▶ **Aim of the exercise**
Which of the lines below hold "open"? Please return each one.

—————

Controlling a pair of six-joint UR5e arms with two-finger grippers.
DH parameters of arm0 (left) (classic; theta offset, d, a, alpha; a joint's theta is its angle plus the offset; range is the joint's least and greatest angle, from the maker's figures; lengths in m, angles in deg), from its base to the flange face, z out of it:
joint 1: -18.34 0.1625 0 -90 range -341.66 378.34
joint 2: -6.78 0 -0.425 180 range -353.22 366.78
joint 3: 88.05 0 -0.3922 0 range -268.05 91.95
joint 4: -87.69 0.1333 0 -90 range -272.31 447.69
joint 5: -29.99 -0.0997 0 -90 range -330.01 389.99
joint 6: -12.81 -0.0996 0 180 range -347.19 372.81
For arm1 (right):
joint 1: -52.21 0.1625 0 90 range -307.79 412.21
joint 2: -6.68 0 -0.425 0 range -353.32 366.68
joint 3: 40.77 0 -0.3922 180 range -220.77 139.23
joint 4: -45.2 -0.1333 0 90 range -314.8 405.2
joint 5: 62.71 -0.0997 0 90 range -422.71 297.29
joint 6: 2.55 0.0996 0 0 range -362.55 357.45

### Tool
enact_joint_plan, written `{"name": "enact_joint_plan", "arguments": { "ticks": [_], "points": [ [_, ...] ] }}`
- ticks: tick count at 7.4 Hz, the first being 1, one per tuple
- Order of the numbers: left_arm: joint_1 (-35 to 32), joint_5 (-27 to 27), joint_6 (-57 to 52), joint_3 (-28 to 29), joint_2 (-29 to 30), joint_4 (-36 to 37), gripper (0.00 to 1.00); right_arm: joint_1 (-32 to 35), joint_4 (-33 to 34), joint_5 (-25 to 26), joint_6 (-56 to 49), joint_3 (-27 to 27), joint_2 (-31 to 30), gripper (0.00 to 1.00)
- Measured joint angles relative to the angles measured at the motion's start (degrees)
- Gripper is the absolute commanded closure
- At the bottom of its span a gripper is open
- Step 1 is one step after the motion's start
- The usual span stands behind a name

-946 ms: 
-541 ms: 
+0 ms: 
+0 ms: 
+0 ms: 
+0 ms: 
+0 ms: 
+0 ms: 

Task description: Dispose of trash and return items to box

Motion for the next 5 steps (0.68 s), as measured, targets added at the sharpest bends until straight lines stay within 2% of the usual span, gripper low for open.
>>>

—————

▶ **Result of this exercise**
- At the bottom of its span a gripper is open
Motion for the next 5 steps (0.68 s), as measured, targets added at the sharpest bends until straight lines stay within 2% of the usual span, gripper low for open.

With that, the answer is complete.